* [Activity]
Here are some records. Transcribe all of them exactly.

* [Information]
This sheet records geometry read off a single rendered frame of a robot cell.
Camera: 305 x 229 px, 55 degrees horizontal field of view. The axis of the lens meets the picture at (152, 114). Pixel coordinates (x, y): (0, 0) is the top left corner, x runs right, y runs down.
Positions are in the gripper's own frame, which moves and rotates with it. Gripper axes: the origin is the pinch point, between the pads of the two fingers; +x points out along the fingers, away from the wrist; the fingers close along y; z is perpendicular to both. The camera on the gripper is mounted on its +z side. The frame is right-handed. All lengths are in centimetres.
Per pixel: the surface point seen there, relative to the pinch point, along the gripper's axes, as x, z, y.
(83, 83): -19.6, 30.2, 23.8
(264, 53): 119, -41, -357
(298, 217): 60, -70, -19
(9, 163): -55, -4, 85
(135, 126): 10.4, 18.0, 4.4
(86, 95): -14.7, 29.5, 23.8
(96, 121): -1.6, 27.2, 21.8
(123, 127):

* [Written solution]
This sheet records geometry read off a single rendered frame of a robot cell.
Camera: 305 x 229 px, 55 degrees horizontal field of view. The axis of the lens meets the picture at (152, 114). Pixel coordinates (x, y): (0, 0) is the top left corner, x runs right, y runs down.
Positions are in the gripper's own frame, which moves and rotates with it. Gripper axes: the origin is the pinch point, between the pads of the two fingers; +x points out along the fingers, away from the wrist; the fingers close along y; z is perpendicular to both. The camera on the gripper is mounted on its +z side. The frame is right-handed. All lengths are in centimetres.
Per pixel: the surface point seen there, relative to the pinch point, along the gripper's axes, as x, z, y.
(83, 83): -19.6, 30.2, 23.8
(264, 53): 119, -41, -357
(298, 217): 60, -70, -19
(9, 163): -55, -4, 85
(135, 126): 10.4, 18.0, 4.4
(86, 95): -14.7, 29.5, 23.8
(96, 121): -1.6, 27.2, 21.8
(123, 127):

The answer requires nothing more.